Aim: The study aims to identify if mutations in the SLC4A11 gene are present in Filipino families affected with congenital hereditary endothelial dystrophy (CHED). Methods: This is a family cohort study that investigated the genetic profile of a selected family in northern Luzon, Philippines, whose members were diagnosed with congenital hereditary endothelial dystrophy (CHED). A patient who was diagnosed with CHED prior to this study served as the proband for this family. A detailed family history was obtained and a complete ophthalmologic examination was performed on each of the family members.
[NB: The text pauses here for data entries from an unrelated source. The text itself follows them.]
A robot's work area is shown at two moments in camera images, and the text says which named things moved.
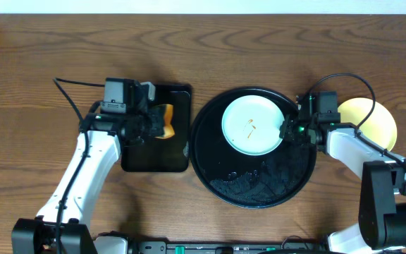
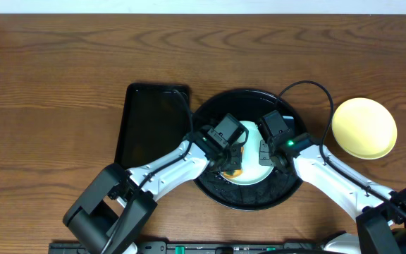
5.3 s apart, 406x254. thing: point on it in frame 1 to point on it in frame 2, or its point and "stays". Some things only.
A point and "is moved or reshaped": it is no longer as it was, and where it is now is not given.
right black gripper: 286,129 to 263,158
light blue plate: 251,125 is moved or reshaped
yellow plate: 380,128 stays
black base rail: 184,247 stays
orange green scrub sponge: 160,117 to 235,173
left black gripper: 146,135 to 232,162
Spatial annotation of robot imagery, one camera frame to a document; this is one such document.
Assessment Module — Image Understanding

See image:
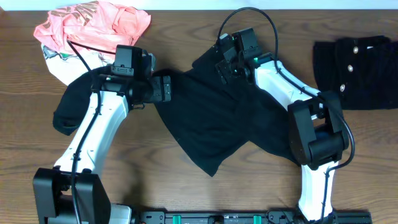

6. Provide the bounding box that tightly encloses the black t-shirt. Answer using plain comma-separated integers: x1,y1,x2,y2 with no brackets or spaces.
154,47,296,176

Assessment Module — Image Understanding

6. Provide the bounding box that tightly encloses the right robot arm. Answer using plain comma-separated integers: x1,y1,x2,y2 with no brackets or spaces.
215,28,348,223

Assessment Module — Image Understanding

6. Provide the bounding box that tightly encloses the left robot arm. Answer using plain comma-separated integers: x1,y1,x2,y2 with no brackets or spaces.
33,45,172,223

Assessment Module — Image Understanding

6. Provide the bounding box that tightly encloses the pink crumpled shirt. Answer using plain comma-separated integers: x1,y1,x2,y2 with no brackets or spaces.
34,1,151,54

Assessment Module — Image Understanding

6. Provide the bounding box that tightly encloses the black garment under pile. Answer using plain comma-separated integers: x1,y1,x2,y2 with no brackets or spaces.
52,66,111,136

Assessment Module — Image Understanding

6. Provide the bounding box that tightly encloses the white printed shirt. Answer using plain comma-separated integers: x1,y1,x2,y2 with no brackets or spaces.
41,44,114,85

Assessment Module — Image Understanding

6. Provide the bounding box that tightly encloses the black cardigan with gold buttons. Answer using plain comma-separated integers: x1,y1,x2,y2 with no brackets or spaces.
313,35,397,110

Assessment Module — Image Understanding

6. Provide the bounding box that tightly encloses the right black cable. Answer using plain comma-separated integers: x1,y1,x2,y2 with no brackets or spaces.
216,6,356,222

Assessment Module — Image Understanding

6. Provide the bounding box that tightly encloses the black cable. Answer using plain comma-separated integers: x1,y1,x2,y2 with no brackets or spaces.
66,39,118,224
216,6,356,222

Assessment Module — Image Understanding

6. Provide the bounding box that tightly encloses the left black cable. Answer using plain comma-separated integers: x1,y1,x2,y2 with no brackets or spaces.
66,39,118,224

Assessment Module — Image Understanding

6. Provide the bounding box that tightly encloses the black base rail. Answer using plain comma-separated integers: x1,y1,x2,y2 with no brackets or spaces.
130,208,373,224

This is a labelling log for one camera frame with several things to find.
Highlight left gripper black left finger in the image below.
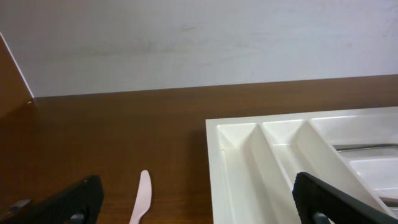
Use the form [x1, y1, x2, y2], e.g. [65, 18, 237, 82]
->
[9, 175, 104, 224]

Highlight steel fork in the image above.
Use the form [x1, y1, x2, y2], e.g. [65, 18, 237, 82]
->
[333, 143, 397, 151]

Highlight white plastic cutlery tray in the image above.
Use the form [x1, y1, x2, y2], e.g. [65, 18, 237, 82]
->
[206, 107, 397, 223]

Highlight pink plastic knife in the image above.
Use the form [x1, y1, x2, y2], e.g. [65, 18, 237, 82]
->
[129, 170, 152, 224]

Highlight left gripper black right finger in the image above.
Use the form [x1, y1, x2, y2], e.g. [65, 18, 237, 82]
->
[292, 172, 397, 224]

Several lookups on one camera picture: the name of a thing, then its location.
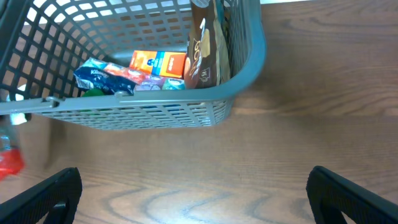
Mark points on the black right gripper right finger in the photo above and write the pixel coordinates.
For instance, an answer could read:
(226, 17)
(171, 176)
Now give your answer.
(333, 197)

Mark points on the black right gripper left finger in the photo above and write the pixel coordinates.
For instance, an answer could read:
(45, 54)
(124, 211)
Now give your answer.
(54, 200)

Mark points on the orange spaghetti packet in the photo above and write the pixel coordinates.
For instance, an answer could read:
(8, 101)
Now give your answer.
(11, 159)

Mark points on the green lid spice jar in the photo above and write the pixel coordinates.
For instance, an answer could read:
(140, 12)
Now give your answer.
(93, 92)

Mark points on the blue Kleenex tissue pack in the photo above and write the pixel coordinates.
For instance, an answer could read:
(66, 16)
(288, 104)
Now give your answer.
(112, 78)

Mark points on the grey plastic basket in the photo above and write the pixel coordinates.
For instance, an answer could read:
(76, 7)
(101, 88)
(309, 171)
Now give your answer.
(44, 42)

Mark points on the orange medicine box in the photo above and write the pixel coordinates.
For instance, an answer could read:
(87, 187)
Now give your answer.
(159, 63)

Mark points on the brown Nescafe Gold pouch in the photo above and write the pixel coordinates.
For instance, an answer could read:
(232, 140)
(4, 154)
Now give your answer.
(207, 61)
A total of six affected members and three unaffected members were included in this study. DNA was isolated from peripheral blood samples of the family members, polymerase chain reaction (PCR) was used to amplify the gene’s entire coding region (19 exons and 2 putative promoter regions), and finally, the amplified regions were analyzed using DNA sequencing. Results: Consanguinity was not present in the family. Corneal haze was reported to have been present since birth or shortly thereafter in all the affected patients. Slit-lamp examination showed edematous corneas. Molecular studies of the SLC4A11 gene revealed four novel homozygous point mutations variably presenting in the six affected members, as well as the three unaffected members. One unaffected family member (I-1) had a novel sense mutation absent in the other family members. All affected siblings showed little phenotypic variability. Conclusions: This is the first report that gives us a genetic profile of a northern Luzon family with members affected by CHED. This study supports earlier findings that mutations in the SLC4A11 gene are not consistently the same among different ethnic groups worldwide, probably due to the disease’s genetic heterogeneity. Our study documented five novel mutations, adding to the growing list of mutations probably responsible for acquiring the CHED phenotype. It is possible that there are more novel mutations waiting to be discovered in this hereditary disease. Screening for these specific mutations in other families may prove useful for genetic counseling, prenatal diagnosis, and the future development of gene therapy.